*Exercise directions*. Your task is to reproduce, exactly and only, the lines running from the line containing "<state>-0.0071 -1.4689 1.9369" to the end of the data below, both included.

START Task inputs

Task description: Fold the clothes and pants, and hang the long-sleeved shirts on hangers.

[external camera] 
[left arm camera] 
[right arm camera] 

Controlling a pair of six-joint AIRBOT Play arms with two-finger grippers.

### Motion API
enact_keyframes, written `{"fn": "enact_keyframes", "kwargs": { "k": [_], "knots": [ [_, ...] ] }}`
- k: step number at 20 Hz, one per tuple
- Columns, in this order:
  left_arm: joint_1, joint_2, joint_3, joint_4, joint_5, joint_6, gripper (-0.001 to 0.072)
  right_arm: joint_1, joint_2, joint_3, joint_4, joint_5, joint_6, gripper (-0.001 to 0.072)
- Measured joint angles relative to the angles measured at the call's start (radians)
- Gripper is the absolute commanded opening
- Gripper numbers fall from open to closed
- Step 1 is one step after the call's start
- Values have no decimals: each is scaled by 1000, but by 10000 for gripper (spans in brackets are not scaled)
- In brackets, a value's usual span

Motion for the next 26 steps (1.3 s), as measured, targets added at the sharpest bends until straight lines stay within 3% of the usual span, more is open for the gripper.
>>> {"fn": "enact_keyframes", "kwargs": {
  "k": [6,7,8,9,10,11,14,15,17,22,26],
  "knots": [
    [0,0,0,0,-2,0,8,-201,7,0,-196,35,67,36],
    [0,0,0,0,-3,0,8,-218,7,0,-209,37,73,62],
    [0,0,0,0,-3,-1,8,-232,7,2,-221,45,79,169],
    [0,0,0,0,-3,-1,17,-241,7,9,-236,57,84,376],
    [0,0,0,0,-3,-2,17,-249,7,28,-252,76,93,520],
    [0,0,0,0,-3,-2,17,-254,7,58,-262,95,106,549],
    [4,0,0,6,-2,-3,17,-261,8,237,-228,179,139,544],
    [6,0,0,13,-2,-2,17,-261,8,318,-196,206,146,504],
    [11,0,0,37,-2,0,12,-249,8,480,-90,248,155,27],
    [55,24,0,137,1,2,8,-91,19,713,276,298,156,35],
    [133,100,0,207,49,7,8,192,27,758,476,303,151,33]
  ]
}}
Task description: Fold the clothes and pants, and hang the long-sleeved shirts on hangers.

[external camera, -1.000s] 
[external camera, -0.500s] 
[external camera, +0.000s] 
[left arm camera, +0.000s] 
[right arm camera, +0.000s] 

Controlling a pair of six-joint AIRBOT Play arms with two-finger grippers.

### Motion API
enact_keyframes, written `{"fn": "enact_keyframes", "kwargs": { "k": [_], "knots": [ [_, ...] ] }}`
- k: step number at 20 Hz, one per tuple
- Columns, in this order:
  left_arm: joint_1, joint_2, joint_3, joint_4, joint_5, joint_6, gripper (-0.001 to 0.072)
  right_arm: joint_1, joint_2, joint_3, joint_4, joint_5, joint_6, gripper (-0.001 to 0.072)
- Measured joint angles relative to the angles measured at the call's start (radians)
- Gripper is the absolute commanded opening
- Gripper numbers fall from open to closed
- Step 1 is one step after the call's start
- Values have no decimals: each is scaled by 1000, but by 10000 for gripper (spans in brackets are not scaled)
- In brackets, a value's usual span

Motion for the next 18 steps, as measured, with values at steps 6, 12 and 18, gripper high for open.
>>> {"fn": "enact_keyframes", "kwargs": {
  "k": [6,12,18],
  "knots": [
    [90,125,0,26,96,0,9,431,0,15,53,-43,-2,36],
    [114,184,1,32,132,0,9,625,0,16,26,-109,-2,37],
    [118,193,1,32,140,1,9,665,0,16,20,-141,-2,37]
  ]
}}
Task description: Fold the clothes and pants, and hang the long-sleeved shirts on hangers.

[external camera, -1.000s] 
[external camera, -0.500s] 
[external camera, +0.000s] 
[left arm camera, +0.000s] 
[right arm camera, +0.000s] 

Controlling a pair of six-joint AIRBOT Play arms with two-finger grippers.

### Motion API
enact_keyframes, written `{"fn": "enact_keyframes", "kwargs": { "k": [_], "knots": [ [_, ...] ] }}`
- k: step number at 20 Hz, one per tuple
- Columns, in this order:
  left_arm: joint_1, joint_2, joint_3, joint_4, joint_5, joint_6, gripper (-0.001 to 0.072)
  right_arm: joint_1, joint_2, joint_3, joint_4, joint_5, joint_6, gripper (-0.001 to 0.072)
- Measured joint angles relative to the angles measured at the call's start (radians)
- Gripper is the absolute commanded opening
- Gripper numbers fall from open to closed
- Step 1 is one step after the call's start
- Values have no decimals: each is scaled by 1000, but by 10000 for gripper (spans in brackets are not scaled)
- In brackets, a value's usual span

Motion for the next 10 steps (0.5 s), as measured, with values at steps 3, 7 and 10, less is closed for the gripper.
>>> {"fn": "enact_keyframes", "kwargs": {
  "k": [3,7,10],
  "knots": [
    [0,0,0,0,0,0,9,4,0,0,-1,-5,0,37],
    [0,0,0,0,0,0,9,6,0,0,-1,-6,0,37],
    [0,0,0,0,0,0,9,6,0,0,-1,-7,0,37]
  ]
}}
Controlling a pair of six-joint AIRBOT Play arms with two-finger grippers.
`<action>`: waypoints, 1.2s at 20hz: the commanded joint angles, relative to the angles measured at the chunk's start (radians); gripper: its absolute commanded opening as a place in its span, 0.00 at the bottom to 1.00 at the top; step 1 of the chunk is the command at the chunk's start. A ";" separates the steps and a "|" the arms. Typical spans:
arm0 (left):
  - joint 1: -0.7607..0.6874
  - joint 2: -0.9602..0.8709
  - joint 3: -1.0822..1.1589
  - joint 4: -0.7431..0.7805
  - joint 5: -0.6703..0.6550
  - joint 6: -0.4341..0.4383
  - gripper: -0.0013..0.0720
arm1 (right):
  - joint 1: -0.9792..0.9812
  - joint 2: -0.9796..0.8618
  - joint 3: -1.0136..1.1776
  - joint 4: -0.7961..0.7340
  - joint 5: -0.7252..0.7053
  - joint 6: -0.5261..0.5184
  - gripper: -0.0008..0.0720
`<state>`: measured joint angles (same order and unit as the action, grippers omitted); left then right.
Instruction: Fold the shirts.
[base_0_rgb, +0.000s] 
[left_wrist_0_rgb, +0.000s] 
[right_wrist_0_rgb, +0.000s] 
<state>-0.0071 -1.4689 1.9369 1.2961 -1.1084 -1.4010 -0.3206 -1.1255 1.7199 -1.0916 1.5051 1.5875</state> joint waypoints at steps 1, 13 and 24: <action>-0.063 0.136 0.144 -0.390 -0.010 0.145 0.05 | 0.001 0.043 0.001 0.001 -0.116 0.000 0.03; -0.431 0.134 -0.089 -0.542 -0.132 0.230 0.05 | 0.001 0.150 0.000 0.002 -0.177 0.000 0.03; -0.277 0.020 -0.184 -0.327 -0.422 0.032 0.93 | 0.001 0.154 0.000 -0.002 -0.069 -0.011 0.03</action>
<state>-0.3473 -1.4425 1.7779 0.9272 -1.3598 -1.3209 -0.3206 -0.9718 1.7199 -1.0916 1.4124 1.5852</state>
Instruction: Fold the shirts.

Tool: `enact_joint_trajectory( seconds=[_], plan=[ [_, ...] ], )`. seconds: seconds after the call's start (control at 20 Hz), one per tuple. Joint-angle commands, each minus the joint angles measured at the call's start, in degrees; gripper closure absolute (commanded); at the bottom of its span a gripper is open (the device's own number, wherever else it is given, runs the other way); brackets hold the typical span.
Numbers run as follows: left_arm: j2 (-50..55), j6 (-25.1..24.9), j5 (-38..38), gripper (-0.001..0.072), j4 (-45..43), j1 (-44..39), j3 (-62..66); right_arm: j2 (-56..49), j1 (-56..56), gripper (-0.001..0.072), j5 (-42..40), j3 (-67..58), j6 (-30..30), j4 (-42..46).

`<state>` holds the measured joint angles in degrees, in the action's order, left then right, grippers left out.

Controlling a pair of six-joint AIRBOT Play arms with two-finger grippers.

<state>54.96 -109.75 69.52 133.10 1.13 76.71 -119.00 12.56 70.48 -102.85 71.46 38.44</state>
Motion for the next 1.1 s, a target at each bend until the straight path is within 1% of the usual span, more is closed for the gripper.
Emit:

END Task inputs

*Answer to this exercise*.
<state>-0.0071 -1.4689 1.9369 1.2961 -1.1084 -1.4010 -0.3206 -1.1255 1.7199 -1.0916 1.5051 1.5875</state> joint waypoints at steps 1, 13 and 24: <action>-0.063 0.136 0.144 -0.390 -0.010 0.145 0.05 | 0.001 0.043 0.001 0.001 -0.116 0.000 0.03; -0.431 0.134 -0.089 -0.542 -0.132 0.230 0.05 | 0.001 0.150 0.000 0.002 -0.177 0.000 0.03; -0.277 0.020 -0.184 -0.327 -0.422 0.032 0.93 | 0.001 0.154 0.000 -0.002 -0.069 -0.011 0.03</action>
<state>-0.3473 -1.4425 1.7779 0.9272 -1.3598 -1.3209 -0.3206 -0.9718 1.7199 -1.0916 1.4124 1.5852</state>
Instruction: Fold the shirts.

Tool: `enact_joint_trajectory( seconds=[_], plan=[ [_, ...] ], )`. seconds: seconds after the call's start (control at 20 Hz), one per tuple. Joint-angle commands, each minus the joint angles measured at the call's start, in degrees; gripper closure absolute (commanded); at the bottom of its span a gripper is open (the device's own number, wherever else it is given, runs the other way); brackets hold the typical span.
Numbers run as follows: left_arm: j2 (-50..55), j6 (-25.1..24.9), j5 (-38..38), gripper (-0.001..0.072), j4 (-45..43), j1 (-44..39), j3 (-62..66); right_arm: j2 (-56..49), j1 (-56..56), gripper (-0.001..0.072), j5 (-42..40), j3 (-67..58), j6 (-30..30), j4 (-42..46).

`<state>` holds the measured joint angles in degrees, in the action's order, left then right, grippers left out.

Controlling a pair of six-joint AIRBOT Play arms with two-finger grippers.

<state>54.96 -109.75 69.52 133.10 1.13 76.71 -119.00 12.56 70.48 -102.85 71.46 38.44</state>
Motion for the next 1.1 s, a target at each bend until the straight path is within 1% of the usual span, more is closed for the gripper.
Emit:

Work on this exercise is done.